- **YOUR GOAL**: The data below is to be output in full, unchanged.

# # # # # # #

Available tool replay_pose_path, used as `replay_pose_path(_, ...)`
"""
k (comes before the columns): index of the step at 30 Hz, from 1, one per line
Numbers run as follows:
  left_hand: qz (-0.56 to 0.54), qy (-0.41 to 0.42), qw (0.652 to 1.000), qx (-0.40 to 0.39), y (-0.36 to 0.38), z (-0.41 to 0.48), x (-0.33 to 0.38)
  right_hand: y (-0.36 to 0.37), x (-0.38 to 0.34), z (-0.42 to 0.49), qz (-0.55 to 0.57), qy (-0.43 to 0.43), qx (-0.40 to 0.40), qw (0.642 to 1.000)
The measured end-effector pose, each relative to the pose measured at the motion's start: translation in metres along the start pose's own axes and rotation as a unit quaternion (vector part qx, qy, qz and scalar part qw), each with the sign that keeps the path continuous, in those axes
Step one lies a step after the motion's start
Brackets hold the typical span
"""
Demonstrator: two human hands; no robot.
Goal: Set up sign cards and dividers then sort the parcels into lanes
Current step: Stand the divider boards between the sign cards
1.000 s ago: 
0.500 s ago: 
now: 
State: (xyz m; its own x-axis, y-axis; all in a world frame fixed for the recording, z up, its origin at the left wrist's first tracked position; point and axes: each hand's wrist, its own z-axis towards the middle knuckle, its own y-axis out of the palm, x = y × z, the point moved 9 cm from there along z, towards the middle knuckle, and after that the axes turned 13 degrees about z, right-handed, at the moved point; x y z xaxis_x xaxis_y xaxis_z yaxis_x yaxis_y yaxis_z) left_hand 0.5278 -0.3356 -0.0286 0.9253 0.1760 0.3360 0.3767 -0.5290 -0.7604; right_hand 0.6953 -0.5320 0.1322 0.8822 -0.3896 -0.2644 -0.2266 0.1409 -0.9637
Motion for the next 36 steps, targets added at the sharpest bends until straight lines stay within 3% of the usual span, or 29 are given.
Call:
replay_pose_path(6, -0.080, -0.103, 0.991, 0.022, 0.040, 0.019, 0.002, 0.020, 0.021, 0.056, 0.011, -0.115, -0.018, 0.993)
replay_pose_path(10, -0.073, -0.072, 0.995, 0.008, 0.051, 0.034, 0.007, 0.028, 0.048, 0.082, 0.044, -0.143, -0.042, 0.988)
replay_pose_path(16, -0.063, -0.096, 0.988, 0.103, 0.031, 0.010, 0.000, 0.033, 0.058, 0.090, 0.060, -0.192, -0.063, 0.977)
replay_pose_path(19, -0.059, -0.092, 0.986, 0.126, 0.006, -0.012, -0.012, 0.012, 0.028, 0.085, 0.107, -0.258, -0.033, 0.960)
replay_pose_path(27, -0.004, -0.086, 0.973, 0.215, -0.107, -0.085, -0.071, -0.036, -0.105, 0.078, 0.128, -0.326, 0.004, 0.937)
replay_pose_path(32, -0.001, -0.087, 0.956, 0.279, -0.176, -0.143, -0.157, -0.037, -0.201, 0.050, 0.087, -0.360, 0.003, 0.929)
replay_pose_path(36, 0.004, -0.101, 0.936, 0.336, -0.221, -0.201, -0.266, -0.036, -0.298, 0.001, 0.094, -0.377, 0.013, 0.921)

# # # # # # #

- **ANSWER SECTION**:
Available tool replay_pose_path, used as `replay_pose_path(_, ...)`
"""
k (comes before the columns): index of the step at 30 Hz, from 1, one per line
Numbers run as follows:
  left_hand: qz (-0.56 to 0.54), qy (-0.41 to 0.42), qw (0.652 to 1.000), qx (-0.40 to 0.39), y (-0.36 to 0.38), z (-0.41 to 0.48), x (-0.33 to 0.38)
  right_hand: y (-0.36 to 0.37), x (-0.38 to 0.34), z (-0.42 to 0.49), qz (-0.55 to 0.57), qy (-0.43 to 0.43), qx (-0.40 to 0.40), qw (0.642 to 1.000)
The measured end-effector pose, each relative to the pose measured at the motion's start: translation in metres along the start pose's own axes and rotation as a unit quaternion (vector part qx, qy, qz and scalar part qw), each with the sign that keeps the path continuous, in those axes
Step one lies a step after the motion's start
Brackets hold the typical span
"""
Demonstrator: two human hands; no robot.
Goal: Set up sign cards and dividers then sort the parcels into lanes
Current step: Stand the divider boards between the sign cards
1.000 s ago: 
0.500 s ago: 
now: 
State: (xyz m; its own x-axis, y-axis; all in a world frame fixed for the recording, z up, its origin at the left wrist's first tracked position; point and axes: each hand's wrist, its own z-axis towards the middle knuckle, its own y-axis out of the palm, x = y × z, the point moved 9 cm from there along z, towards the middle knuckle, and after that the axes turned 13 degrees about z, right-handed, at the moved point; x y z xaxis_x xaxis_y xaxis_z yaxis_x yaxis_y yaxis_z) left_hand 0.5278 -0.3356 -0.0286 0.9253 0.1760 0.3360 0.3767 -0.5290 -0.7604; right_hand 0.6953 -0.5320 0.1322 0.8822 -0.3896 -0.2644 -0.2266 0.1409 -0.9637
Motion for the next 36 steps, targets added at the sharpest bends until straight lines stay within 3% of the usual span, or 29 are given.
Call:
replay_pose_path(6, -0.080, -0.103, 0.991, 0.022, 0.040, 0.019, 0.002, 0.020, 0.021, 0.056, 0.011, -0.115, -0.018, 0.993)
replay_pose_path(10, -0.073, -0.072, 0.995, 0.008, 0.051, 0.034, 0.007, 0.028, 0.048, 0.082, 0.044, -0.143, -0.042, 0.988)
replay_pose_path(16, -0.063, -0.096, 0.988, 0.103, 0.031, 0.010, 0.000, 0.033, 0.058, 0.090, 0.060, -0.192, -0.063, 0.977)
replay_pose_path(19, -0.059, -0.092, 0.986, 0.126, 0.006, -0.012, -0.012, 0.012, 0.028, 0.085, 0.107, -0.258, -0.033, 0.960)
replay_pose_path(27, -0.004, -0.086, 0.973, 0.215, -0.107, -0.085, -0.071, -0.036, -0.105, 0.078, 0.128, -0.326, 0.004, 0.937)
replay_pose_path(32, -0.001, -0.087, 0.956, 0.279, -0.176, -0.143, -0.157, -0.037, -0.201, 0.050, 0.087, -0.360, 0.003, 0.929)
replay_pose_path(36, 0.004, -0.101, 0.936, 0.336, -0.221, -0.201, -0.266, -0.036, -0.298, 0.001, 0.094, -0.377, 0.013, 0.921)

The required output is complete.